**EXERCISE**
Using the listing below, determine the count of lines with the word "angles" and reply only with it.

**RECORDED INFORMATION**
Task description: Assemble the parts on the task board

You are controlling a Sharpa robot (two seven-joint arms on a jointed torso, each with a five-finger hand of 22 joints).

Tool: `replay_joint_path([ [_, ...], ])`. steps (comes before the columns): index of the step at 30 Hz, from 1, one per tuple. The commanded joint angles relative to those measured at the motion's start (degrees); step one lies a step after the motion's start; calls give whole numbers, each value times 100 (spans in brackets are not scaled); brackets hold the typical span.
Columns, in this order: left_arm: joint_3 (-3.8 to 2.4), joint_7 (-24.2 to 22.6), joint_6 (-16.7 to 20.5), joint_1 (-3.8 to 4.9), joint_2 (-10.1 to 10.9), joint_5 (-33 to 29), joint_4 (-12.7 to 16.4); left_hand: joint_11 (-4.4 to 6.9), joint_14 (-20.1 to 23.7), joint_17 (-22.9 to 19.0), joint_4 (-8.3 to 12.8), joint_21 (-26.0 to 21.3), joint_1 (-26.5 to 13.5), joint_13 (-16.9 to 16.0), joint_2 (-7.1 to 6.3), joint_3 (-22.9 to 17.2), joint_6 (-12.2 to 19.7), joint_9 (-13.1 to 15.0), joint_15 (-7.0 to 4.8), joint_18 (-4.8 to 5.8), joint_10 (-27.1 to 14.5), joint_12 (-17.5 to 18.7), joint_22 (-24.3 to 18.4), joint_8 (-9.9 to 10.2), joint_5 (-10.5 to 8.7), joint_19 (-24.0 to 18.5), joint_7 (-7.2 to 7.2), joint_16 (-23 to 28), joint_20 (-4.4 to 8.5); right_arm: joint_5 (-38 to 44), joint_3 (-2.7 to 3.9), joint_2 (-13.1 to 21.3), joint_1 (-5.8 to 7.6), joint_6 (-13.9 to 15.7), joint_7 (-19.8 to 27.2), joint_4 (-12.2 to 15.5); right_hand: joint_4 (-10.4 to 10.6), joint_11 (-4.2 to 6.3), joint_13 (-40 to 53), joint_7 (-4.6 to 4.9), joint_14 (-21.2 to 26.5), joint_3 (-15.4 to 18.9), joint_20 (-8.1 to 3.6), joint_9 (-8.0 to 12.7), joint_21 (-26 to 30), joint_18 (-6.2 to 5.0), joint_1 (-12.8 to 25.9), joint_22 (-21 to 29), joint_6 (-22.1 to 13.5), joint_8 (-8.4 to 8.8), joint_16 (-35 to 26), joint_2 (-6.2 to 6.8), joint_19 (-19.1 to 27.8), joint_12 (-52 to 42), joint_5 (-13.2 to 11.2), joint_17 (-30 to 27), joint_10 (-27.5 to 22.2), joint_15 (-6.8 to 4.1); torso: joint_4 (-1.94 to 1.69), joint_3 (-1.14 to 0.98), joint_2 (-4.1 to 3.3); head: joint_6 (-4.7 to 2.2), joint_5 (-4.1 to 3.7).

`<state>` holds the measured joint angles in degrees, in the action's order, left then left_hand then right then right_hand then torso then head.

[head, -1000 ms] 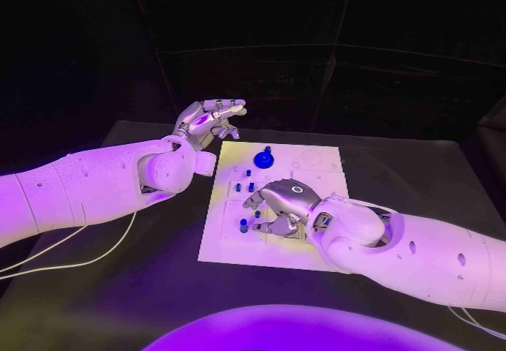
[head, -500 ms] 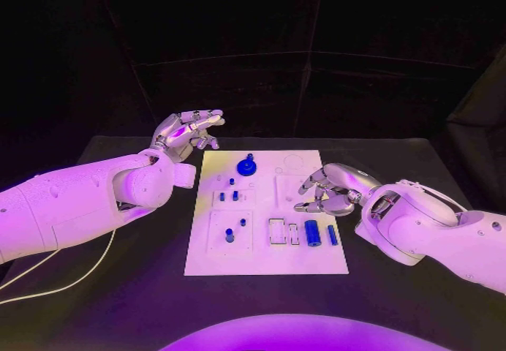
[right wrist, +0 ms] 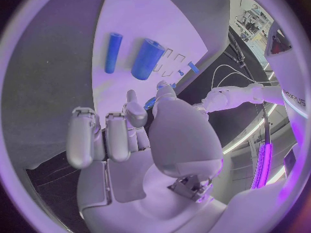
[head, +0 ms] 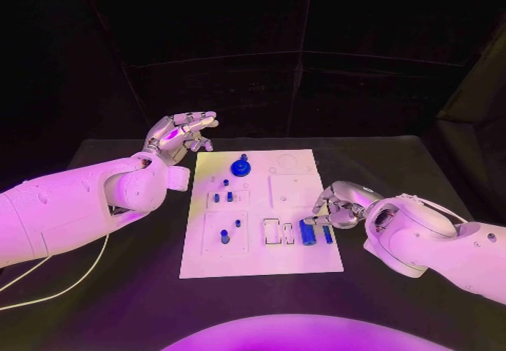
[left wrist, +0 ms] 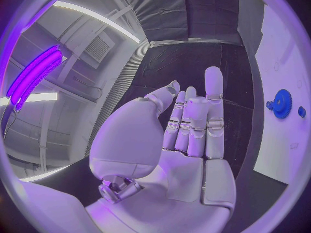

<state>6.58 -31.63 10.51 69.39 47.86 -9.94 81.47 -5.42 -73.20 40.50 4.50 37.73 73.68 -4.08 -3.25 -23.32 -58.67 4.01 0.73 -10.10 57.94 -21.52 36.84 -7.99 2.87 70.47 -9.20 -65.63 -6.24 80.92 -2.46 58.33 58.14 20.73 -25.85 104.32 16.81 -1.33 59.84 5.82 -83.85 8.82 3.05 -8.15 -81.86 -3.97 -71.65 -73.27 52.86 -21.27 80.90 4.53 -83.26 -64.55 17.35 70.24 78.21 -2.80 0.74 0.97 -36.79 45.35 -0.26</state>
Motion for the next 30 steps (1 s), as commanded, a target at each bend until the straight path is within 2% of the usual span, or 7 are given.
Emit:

**ANSWER BELOW**
2